Would you work out how many of the lines below hold "camera" and reply with nothing but the number?

> _GIVEN RECORDS_:
===============
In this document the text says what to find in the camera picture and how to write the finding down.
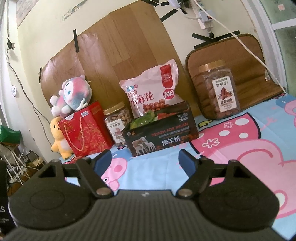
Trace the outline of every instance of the box with sheep picture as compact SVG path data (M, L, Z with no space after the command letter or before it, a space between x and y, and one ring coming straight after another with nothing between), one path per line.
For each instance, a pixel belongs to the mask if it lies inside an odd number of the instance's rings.
M122 135L133 156L176 146L199 137L188 102L149 111L129 123Z

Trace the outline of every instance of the electrical cord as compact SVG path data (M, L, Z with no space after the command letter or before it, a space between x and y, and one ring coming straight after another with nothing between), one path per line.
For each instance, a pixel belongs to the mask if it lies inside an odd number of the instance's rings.
M246 45L244 45L244 43L233 33L231 32L224 24L222 24L221 22L219 22L216 18L214 18L213 16L211 16L210 14L207 13L207 11L196 1L194 0L194 2L197 4L197 6L199 6L199 8L205 12L207 14L207 16L209 16L210 18L212 18L213 20L215 20L217 23L219 23L223 28L225 28L231 35L233 35L237 41L240 42L240 44L246 49L246 51L248 51L251 55L253 55L271 74L271 76L275 79L275 81L279 84L279 86L282 88L283 92L286 93L285 89L283 88L283 86L281 85L281 83L279 82L279 80L277 79L277 77L274 75L274 73L262 62L261 59L259 59L254 53L252 53L251 50L249 50Z
M25 92L25 90L24 90L24 87L23 87L23 85L22 85L22 82L20 81L20 78L18 77L18 75L17 75L17 73L15 72L15 70L14 70L14 68L11 66L11 64L10 64L10 61L9 61L9 57L8 57L8 50L9 50L9 47L7 48L7 51L6 51L6 61L7 61L7 64L8 64L8 66L12 69L12 71L14 72L14 74L15 74L15 76L16 76L16 78L17 78L17 81L18 81L18 83L20 84L20 86L21 86L21 88L22 88L22 91L24 92L24 94L25 94L25 97L28 99L28 101L32 104L32 106L33 106L33 110L34 110L34 112L35 112L35 114L37 115L37 117L38 117L38 119L39 119L39 121L40 121L40 123L41 123L41 125L42 125L42 128L43 128L43 132L44 132L44 135L45 135L45 137L46 137L46 139L47 139L47 141L48 141L48 143L52 146L52 144L50 143L50 141L49 141L49 139L48 139L48 137L47 137L47 135L46 135L46 132L45 132L45 128L44 128L44 125L43 125L43 123L42 123L42 121L41 121L41 119L40 119L40 116L38 115L38 113L39 114L41 114L43 117L44 117L44 119L46 119L47 120L47 122L48 122L48 124L50 125L50 121L39 111L39 110L37 110L36 109L36 107L34 106L34 104L33 104L33 102L30 100L30 98L27 96L27 94L26 94L26 92Z
M12 169L12 171L15 173L15 176L18 177L20 183L22 184L22 181L21 181L21 179L20 179L20 176L15 172L15 170L13 169L12 165L11 165L10 162L7 160L7 158L6 158L5 155L4 155L4 158L5 158L6 162L9 164L10 168Z
M22 155L24 154L24 151L25 151L25 150L22 151L22 154L21 154L20 157L18 157L18 156L15 154L14 151L10 151L10 152L12 152L12 153L13 153L13 154L19 159L19 160L17 161L16 158L14 158L14 159L15 159L15 162L16 162L16 164L17 164L17 173L18 173L18 168L20 168L20 171L22 170L21 167L20 167L20 163L19 163L19 162L20 162L20 159L21 159Z
M8 186L7 186L7 191L9 191L9 189L10 189L10 193L9 194L7 194L8 196L11 196L12 195L12 186L13 186L13 184L16 184L16 183L20 183L19 181L15 181L15 182L13 182L13 183L9 183L8 184Z
M0 145L2 145L5 148L7 148L9 151L11 151L18 158L18 156L15 154L15 152L13 150L9 149L8 146L4 145L3 143L0 143ZM19 159L19 161L23 164L23 166L26 166L26 168L28 168L28 169L35 169L35 170L39 171L39 169L37 169L37 168L29 167L27 164L24 164L20 159Z
M187 16L187 14L184 14L182 12L182 9L181 8L178 8L177 10L178 10L178 12L182 13L183 17L185 17L185 18L193 19L193 20L201 19L200 17L189 17L189 16Z

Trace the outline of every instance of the pink pig cartoon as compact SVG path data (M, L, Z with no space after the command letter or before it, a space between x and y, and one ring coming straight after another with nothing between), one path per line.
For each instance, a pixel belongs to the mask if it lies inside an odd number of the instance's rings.
M118 190L118 179L125 173L127 168L127 161L124 158L113 158L111 165L101 176L101 179L110 187L113 191Z
M284 161L277 145L260 139L260 130L250 114L203 129L200 136L192 141L200 155L221 164L236 159L273 191L280 203L277 218L296 213L296 160ZM215 178L211 185L222 181Z
M285 112L290 115L295 116L294 126L296 127L296 100L293 100L285 105Z

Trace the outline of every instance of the gold jar lid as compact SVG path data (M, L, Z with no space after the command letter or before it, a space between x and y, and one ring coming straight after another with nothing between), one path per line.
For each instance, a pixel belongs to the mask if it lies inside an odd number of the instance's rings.
M205 65L202 65L198 69L200 72L205 72L205 71L215 69L215 68L218 68L218 67L221 67L224 65L225 65L225 61L220 59L220 60L205 64Z
M124 103L123 102L120 102L117 105L115 105L115 106L113 106L113 107L111 107L109 109L104 110L103 113L104 113L104 115L110 115L113 112L122 109L123 107L124 107Z

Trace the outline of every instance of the black cable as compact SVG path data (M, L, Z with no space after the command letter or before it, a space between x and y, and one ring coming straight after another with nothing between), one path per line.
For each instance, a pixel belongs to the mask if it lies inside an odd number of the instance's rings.
M13 182L13 183L9 183L9 185L7 186L7 191L9 191L9 189L10 189L10 193L9 194L7 194L8 196L11 196L12 195L12 186L13 186L13 184L16 184L16 183L20 183L20 181L15 181L15 182Z
M32 106L33 106L33 110L34 110L35 114L37 115L37 117L38 117L38 119L39 119L39 121L40 121L40 123L41 123L41 125L42 125L43 132L44 132L44 135L45 135L45 137L46 137L48 143L52 146L52 144L50 143L50 141L49 141L49 139L48 139L48 137L47 137L47 135L46 135L44 125L43 125L43 123L42 123L42 121L41 121L39 115L37 114L37 112L40 113L40 114L44 117L44 119L47 120L47 122L48 122L49 125L50 125L50 121L49 121L49 120L48 120L48 119L47 119L47 118L46 118L46 117L45 117L45 116L44 116L39 110L36 109L36 107L34 106L33 102L32 102L32 101L29 99L29 97L27 96L27 94L26 94L26 92L25 92L25 90L24 90L24 87L23 87L23 85L22 85L22 82L20 81L20 79L19 79L18 75L16 74L14 68L13 68L13 67L11 66L11 64L10 64L9 57L8 57L8 50L9 50L9 47L7 48L7 51L6 51L6 61L7 61L7 64L8 64L8 66L12 69L12 71L15 73L15 76L16 76L16 78L17 78L18 83L20 84L20 86L21 86L21 88L22 88L22 90L23 90L23 92L24 92L26 98L28 99L28 101L32 104Z
M181 0L180 7L184 4L185 8L189 8L189 1L188 0Z

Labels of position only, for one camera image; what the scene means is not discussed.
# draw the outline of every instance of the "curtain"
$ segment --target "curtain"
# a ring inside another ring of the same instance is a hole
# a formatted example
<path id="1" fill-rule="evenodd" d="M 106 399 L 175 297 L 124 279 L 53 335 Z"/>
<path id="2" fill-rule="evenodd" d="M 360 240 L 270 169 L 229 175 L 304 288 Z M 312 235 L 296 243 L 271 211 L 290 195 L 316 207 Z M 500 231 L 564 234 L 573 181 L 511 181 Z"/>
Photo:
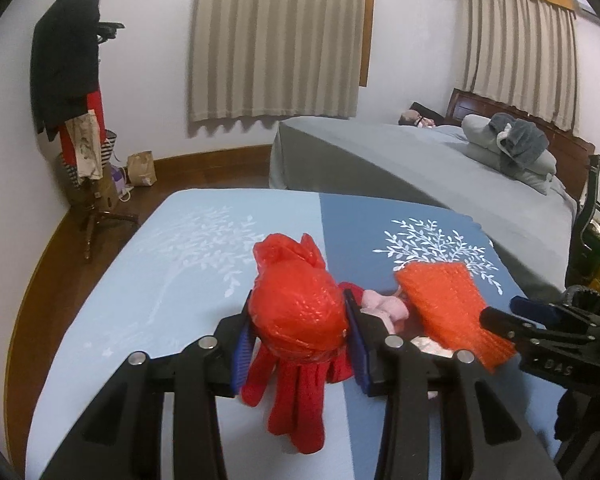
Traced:
<path id="1" fill-rule="evenodd" d="M 462 18 L 458 88 L 576 130 L 573 11 L 544 0 L 462 0 Z"/>
<path id="2" fill-rule="evenodd" d="M 190 118 L 356 114 L 364 0 L 197 0 Z"/>

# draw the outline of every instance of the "wooden headboard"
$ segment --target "wooden headboard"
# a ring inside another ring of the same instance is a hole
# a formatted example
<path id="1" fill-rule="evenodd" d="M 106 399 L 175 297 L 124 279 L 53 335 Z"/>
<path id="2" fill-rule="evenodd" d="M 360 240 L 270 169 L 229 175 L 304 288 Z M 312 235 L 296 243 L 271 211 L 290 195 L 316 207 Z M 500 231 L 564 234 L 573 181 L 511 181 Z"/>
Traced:
<path id="1" fill-rule="evenodd" d="M 547 123 L 540 118 L 533 117 L 513 106 L 492 101 L 470 92 L 454 90 L 445 121 L 447 124 L 460 126 L 464 116 L 469 114 L 491 117 L 498 112 L 507 113 L 517 119 L 531 121 L 540 128 L 549 139 L 549 151 L 553 153 L 557 162 L 557 177 L 562 181 L 569 195 L 580 200 L 589 172 L 589 155 L 593 155 L 596 147 L 581 139 L 574 137 L 571 132 L 560 130 L 555 124 Z"/>

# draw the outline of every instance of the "orange mesh bag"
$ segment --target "orange mesh bag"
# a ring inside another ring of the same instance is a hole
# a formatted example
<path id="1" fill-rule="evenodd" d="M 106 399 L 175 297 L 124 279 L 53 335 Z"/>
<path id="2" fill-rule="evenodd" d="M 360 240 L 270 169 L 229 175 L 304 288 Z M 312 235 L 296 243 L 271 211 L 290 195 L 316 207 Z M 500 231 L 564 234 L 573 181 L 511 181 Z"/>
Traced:
<path id="1" fill-rule="evenodd" d="M 427 336 L 443 347 L 470 350 L 490 372 L 515 354 L 511 343 L 480 326 L 487 304 L 465 264 L 413 262 L 395 277 L 418 309 Z"/>

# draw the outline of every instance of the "chair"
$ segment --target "chair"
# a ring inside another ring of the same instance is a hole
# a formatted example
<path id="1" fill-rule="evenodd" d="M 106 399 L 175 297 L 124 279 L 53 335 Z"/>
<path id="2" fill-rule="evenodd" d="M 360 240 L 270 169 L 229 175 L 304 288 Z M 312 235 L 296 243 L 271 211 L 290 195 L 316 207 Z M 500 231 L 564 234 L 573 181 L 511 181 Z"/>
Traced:
<path id="1" fill-rule="evenodd" d="M 600 179 L 600 155 L 589 155 L 589 179 L 587 181 L 587 196 L 580 208 L 573 229 L 569 247 L 569 265 L 565 286 L 584 285 L 588 276 L 582 272 L 591 256 L 592 249 L 585 243 L 584 231 L 593 219 L 598 202 L 598 181 Z"/>

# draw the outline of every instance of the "black clamp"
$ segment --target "black clamp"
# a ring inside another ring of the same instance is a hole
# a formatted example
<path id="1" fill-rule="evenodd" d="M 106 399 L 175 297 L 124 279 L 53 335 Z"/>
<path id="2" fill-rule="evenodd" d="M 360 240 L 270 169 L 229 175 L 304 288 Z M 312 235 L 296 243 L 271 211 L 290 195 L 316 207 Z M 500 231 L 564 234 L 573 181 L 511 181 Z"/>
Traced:
<path id="1" fill-rule="evenodd" d="M 575 306 L 573 301 L 575 298 L 577 302 L 578 296 L 570 292 L 568 295 L 570 299 L 559 304 L 538 303 L 517 296 L 510 303 L 516 316 L 487 307 L 480 314 L 480 323 L 516 346 L 522 358 L 522 371 L 570 390 L 597 395 L 600 394 L 600 316 Z"/>
<path id="2" fill-rule="evenodd" d="M 452 359 L 421 353 L 382 321 L 362 314 L 346 291 L 347 339 L 356 381 L 387 395 L 378 480 L 424 480 L 429 468 L 428 392 L 441 397 L 443 480 L 557 480 L 524 418 L 508 412 L 467 350 Z M 180 354 L 131 354 L 67 434 L 42 480 L 158 480 L 164 394 L 174 392 L 175 480 L 226 480 L 216 396 L 246 380 L 254 336 L 247 306 Z"/>

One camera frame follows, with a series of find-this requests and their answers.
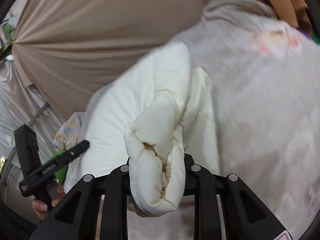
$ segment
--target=fleece blanket
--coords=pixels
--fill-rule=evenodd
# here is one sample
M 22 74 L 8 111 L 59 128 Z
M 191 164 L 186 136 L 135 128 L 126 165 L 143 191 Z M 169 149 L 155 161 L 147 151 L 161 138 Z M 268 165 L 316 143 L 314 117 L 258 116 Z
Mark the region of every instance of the fleece blanket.
M 320 209 L 320 47 L 255 0 L 212 0 L 177 35 L 212 78 L 221 173 L 299 239 Z
M 130 157 L 130 187 L 141 215 L 176 210 L 185 152 L 219 173 L 211 90 L 208 73 L 191 65 L 182 42 L 153 50 L 101 96 L 84 136 L 91 146 L 68 185 L 88 173 L 109 174 Z

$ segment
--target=green fabric
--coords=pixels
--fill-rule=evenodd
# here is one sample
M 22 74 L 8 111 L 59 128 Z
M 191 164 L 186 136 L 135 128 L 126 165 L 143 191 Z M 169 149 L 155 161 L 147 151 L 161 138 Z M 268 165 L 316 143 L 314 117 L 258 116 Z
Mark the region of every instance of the green fabric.
M 58 151 L 55 154 L 53 154 L 50 158 L 50 160 L 52 160 L 53 158 L 63 154 L 65 152 L 65 150 L 62 151 Z M 54 175 L 56 176 L 55 181 L 62 185 L 64 182 L 64 179 L 66 178 L 66 174 L 67 174 L 67 170 L 68 170 L 68 166 L 64 166 L 63 168 L 61 168 L 60 170 L 58 170 L 57 172 L 54 173 Z
M 15 28 L 11 26 L 10 24 L 6 23 L 2 26 L 5 38 L 7 39 L 8 44 L 12 44 Z
M 315 33 L 312 35 L 312 39 L 315 43 L 320 45 L 320 38 Z

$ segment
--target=black handle
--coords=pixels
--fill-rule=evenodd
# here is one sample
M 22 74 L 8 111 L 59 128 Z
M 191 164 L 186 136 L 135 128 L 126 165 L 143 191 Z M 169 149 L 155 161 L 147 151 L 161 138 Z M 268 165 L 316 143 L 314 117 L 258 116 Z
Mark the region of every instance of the black handle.
M 47 192 L 47 189 L 45 187 L 41 187 L 37 189 L 37 191 L 34 193 L 34 196 L 36 197 L 36 199 L 39 199 L 42 202 L 46 203 L 49 211 L 53 209 L 53 206 L 51 203 L 52 199 L 50 198 L 50 195 Z

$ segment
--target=gray fleece blanket
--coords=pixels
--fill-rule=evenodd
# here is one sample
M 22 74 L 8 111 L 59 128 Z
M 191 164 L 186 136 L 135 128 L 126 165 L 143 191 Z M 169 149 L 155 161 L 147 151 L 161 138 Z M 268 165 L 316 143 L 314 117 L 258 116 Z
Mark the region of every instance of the gray fleece blanket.
M 320 209 L 320 47 L 255 0 L 212 0 L 173 38 L 212 78 L 222 175 L 236 173 L 292 234 Z

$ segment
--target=gold object
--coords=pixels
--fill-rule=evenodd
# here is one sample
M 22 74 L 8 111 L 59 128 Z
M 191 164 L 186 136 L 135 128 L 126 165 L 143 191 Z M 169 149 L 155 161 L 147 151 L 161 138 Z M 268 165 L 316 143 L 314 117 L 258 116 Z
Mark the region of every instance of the gold object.
M 2 156 L 1 159 L 0 159 L 0 175 L 2 173 L 2 170 L 4 168 L 4 165 L 5 165 L 6 161 L 7 161 L 7 159 L 4 156 Z

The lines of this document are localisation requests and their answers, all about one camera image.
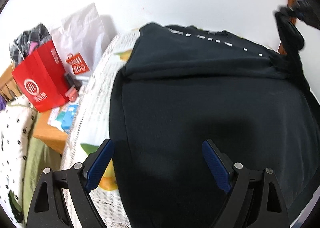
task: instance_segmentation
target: green cloth
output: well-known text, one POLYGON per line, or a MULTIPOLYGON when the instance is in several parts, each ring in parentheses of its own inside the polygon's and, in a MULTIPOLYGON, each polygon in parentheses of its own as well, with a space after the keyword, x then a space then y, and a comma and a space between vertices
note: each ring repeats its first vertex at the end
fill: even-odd
POLYGON ((58 152, 48 147, 41 140, 31 137, 23 185, 23 213, 26 223, 33 192, 42 171, 46 167, 57 171, 60 168, 60 163, 61 155, 58 152))

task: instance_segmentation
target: red paper bag
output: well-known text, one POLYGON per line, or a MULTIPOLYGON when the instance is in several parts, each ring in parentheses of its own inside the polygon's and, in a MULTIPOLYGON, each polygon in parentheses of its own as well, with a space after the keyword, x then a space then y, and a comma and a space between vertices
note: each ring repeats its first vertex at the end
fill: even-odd
POLYGON ((66 59, 66 62, 72 66, 73 74, 75 75, 90 71, 80 53, 75 55, 68 54, 68 59, 66 59))
POLYGON ((49 41, 20 63, 12 76, 20 90, 41 113, 64 105, 69 86, 65 69, 52 41, 49 41))

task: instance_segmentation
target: black device
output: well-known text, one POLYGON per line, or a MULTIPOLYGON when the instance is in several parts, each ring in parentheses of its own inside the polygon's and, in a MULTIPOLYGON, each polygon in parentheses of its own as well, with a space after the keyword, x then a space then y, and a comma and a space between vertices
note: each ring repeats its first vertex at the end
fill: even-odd
POLYGON ((307 0, 297 0, 292 7, 281 7, 280 13, 287 17, 296 17, 320 30, 320 20, 307 0))
MULTIPOLYGON (((83 228, 106 228, 89 196, 108 166, 114 143, 106 139, 83 163, 68 170, 44 169, 35 189, 27 228, 73 227, 62 189, 69 189, 83 228)), ((202 153, 218 187, 228 195, 212 228, 289 228, 289 218, 273 170, 246 169, 232 163, 211 140, 202 144, 202 153)))

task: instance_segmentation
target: black t-shirt
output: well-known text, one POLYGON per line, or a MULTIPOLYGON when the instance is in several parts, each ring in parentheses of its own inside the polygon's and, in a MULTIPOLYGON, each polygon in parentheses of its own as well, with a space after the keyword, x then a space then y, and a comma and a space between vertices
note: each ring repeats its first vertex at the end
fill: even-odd
POLYGON ((110 106, 116 179, 132 227, 210 226, 226 196, 203 159, 206 139, 248 169, 271 167, 293 221, 320 184, 319 105, 295 70, 229 32, 141 28, 110 106))

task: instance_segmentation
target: white patterned fabric
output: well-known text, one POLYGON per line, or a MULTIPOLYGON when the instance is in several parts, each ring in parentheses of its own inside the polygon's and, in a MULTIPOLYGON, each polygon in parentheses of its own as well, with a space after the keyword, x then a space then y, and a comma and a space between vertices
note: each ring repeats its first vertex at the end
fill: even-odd
MULTIPOLYGON (((117 72, 125 64, 118 55, 114 55, 113 48, 122 37, 123 34, 118 34, 110 43, 91 76, 84 94, 80 96, 79 107, 63 152, 61 170, 69 169, 74 163, 83 162, 86 159, 87 154, 81 144, 100 146, 106 138, 109 138, 112 86, 117 72)), ((64 196, 74 228, 81 227, 68 190, 64 191, 64 196)), ((130 228, 117 188, 107 191, 99 186, 90 193, 90 196, 109 228, 130 228)))
POLYGON ((0 204, 13 224, 25 226, 22 211, 23 178, 28 136, 36 110, 23 95, 0 112, 0 204))
===============
> _SOLUTION TO THIS TASK_: 4